Posts from March 26, 2026

I guess it was inevitable¹, but yesterday GitHub announced a new opt-out approach to learning from people's interactions with Copilot. I don't have anything novel or insightful to say on this switch, and I'm sure folk with better-informed opinions have already rushed out posts and articles about this, but I did want to jot down just how curious I am to see this roll out.

For starters: for me this feels like one of those things that will get a lot of backlash, and in a day or so GitHub will say they're pausing rolling this out while they reevaluate this approach². Then, eventually, they roll it out anyway after a "period of consultation with the community". That sort of thing.

I've not read further this morning, but before going to bed last night it wasn't a happy time in the comments section of the FAQ. I can also see why some would be cynical about this change, given the tone of some of the questions and answers in that FAQ. I'll hand it to them: they're pretty candid and honest with the FAQs, but kinda yikes too.

Here's the key thing I'm curious about, and which I'll be thinking about and watching for movement on in the next few days: all the talk here seems to be about protecting the privacy of the proprietary code of businesses³. That... is understandable, from a business point of view, from a commercial adoption point of view, from a "we want all software engineering departments to use Copilot" point of view. But how the heck are they really going to manage that?

In the comments in the FAQ this explanation stood out:

We do not train on the contents from any paid organization’s repos, regardless of whether a user is working in that repo with a Copilot Free, Pro, or Pro+ subscription. If a user’s GitHub account is a member of or outside collaborator with a paid organization, we exclude their interaction data from model training.

This seems somewhat unclear to me. Let's walk this one through for a moment: my GitHub account is a member of a "paid organisation". My account is also my account, for my personal code, I've had it a long time and it's filled with a lot of FOSS repos and I keep adding more. So which scenario is the right one here?

1. Because I'm currently a member of at least one "paid organisation" I'm always opted-out of this training no matter how the opt in/out setting is set and no matter what code I work on?
2. Because I'm currently a member of at least one "paid organisation" I can opt in when working on code that is from a repository which is mine, but I'm opted out when I'm working on code from a repository belonging to the paid organisation?

I think it reads like it's #1. But then that seems rather odd to me because, if I go and look at my settings right now, I can elect to opt in/out of this training system. If the correct reading is #1 why not just disable that setting altogether and say below it that I'm opted-out because I'm part of a paid organisation?

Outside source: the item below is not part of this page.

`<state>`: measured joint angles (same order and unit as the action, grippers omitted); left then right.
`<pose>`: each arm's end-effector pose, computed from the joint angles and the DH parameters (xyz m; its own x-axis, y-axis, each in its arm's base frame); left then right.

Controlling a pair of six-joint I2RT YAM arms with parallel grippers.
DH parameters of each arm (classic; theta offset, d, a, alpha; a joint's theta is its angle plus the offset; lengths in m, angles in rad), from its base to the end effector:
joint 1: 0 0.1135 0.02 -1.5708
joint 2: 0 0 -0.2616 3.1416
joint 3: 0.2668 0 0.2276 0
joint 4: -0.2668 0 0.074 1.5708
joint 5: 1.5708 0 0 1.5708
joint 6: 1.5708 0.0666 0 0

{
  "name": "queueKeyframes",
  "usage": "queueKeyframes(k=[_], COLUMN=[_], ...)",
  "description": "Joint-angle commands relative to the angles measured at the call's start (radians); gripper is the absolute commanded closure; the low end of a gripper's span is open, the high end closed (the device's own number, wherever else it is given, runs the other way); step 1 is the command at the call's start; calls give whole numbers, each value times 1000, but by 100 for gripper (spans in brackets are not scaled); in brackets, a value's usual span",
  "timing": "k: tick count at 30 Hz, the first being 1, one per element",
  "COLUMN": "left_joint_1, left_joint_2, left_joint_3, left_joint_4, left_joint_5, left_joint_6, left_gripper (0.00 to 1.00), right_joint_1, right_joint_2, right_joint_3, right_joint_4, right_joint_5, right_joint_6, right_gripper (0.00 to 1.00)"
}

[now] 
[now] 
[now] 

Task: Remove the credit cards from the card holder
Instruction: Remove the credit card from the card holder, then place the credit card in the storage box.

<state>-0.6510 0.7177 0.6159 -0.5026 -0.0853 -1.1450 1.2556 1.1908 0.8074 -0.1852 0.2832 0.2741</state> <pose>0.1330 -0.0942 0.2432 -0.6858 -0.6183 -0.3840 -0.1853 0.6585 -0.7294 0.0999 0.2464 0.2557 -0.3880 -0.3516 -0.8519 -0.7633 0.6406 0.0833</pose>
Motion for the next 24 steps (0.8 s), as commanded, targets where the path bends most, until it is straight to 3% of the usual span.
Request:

Which sort of suggests we should perhaps read it as #2? If that, that raises all sorts of questions. How would Copilot know I'm working on code from such a repository? Sure, it's not impossible to infer if I am working within the context of a given repository, doing some fun stuff to work out the origin and so on, but it feels messy. It also feels like a scenario that could end up being incredibly leaky. It really would not be difficult to run into a scenario where I'm working on some non-Free code but in an environment where the licence isn't clear, or where it appears that the licence⁴ would permit such training.

Or... perhaps there's a #3, or a #4, or so on, that I've not even considered yet. The fact that software engineering departments suddenly have to start thinking about this issue (yes, I know, it's been a background issue for a while but this really drags it out into the open) is going to make for a few interesting weeks, assuming people care about where their code ends up.

Who knows. Perhaps, in some strange way, this is how all software ends up being Free.